DOJ files 5 tax evasion cases vs Rappler Holdings, Maria Ressa

Mike Navallo, ABS-CBN News

Posted at Nov 29 2018 08:30 PM | Updated as of Nov 30 2018 04:31 PM

MANILA (UPDATE) - The Department of Justice has filed 5 separate tax evasion cases against Rappler Holdings Corporation (RHC) and its president Maria Ressa before a Pasig court and the Court of Tax Appeals.

RHC is the holding company of Rappler Inc., owner of news website Rappler, which has faced several legal challenges, including government's revocation of its license to operate in January, and a cyber libel complaint. 

One case for failure to file value-added tax (VAT) return under Section 255 of the Tax Code was filed against RHC and Ressa before the Pasig City Regional Trial Court on November 14, 2018, which Rappler’s lawyers found out only on Thursday.

That case involves the VAT return for the second quarter of 2015, when RHC supposedly owed the BIR P294,258.58 in tax deficiencies after it allegedly earned P2.45 million in taxable income due to the sale of Philippine depositary receipts (PDRs) to NBM Rappler LP.

According to Rappler, 4 other cases were filed before the CTA on November 26 and 28.

Quoting DOJ Prosecutor General Richard Anthony Fadullon, Rappler said 3 of the charges were for alleged failure to file VAT returns for the 3rd and 4th quarter and income tax return for 2015, in violation of Section 255 of the Tax Code.

The fourth one was for alleged violation of section 254 of the Tax Code (attempt to evade payment of taxes).

Section 254 of the Tax Code is punishable by fines of up to P100,000 and between 2 to 4 years imprisonment.

Section 255, on the other hand, punishes acts such as failure to file tax returns or the failure to pay, withhold or remit taxes to the government, with up to 10 years imprisonment and a fine of at least P10,000.

These penalties will be imposed on the responsible officers of companies impleaded in the complaints, if found guilty. 

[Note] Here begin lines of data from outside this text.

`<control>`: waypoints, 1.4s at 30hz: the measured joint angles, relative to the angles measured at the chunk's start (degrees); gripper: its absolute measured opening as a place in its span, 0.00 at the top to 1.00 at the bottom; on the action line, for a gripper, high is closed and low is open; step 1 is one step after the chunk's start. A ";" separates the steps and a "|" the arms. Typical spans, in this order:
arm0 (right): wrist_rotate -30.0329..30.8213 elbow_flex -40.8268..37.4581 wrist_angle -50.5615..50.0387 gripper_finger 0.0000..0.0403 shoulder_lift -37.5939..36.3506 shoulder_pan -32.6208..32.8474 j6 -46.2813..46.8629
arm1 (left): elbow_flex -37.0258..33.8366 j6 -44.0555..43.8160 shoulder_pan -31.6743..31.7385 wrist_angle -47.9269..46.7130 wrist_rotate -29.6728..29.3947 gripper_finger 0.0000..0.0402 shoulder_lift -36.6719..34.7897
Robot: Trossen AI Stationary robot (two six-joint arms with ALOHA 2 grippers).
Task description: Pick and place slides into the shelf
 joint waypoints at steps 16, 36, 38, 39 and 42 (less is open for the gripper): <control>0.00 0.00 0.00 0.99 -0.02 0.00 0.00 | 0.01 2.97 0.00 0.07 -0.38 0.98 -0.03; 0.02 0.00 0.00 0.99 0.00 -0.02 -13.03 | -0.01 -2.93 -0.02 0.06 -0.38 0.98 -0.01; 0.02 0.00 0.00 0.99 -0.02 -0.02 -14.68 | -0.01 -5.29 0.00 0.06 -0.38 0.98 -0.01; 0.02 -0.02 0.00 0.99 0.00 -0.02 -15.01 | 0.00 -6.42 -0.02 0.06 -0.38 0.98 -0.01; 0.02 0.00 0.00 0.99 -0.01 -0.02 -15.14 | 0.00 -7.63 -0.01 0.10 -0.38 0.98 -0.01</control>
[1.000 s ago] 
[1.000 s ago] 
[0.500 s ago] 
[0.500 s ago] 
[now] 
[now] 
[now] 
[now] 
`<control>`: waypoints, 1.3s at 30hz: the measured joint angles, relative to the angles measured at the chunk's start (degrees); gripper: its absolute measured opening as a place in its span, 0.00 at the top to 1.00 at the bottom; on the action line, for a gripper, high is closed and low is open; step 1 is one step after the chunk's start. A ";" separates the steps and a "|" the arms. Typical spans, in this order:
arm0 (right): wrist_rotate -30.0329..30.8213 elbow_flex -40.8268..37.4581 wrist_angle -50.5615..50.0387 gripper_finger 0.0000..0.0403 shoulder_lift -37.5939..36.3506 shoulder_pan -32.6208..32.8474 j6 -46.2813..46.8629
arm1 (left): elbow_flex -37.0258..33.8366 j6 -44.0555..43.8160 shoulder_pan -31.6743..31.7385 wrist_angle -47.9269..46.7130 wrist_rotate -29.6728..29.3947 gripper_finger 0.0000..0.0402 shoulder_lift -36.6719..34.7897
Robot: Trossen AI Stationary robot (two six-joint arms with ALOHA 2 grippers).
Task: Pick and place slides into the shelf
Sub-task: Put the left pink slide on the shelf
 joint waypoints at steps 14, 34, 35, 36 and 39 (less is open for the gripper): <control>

If found liable, the company could also be ordered to pay fines ranging from P50,000 to P100,000.

Ressa, who is being sued in her capacity as RHC president, faces possible arrest should the Pasig court and CTA find probable cause.

The DOJ recommended bail of P60,000 each in the 4 cases (for violation of section 255 of the Tax Code) and P24,000 in another case (for violation of section 254 of the Tax Code).

Dealer in securities?

In all of these cases, the DOJ characterized RHC as a “dealer in securities.”

In a resolution dated October 2, Assistant State Prosecutor Zenamar Macachon-Caparros said RHC acted as a middleman in buying Rappler Inc’s shares for the purpose of underwriting PDRs for resale to interested buyers.

RHC purchased around 119 million common shares from Rappler Inc from 2014 to 2015 and against these shares issued PDRs to NBM Rappler and Omidyar Network Fund LLC.

The resolution said RHC’s profits from a transaction amounting to P162.5 million is taxable under the Tax Code, equivalent to around P108 million in taxes.

Rappler maintained it is not a dealer in securities and never hid any transactions from the BIR.

Harassment

In a statement, Ressa said the tax cases were clearly harassment.

“These cases are part of government’s desperate efforts to harass and silence independent media such as Rappler. We continue to tell the story of the nation. These cases will not intimidate nor distract us from holding public officials to account through our stories,” she said.

Rappler's counsel Atty. Francis Lim, in a statement, said "there was undue haste in filing the tax cases in court as the period for asking the DOJ to reconsider its decision has not yet expired."

"This is a right granted to the respondents by the DOJ rules. In fact, one of the cases was filed even before respondents received a copy of the DOJ decision. This is a patent violation of our clients’ constitutional right to due process," he said.

Aside from the tax cases, Rappler is also facing a cyberlibel complaint before the DOJ.

The Securities and Exchange Commission had also revoked Rappler Inc’s license to operate in January over the same sale of PDRs.

The SEC said the language in the Omidyar PDR gave the foreign corporation some form of control, which is prohibited under the Constitution.

On Rappler's plea, the Court of Appeals (CA) agreed that the sale of the PDRs was tantamount to giving foreigners control but gave Rappler reasonable time to correct the transaction.

The CA also asked the SEC to determine the legal effect of Omidyar’s subsequent donation of its PDRs to Rappler’s staff.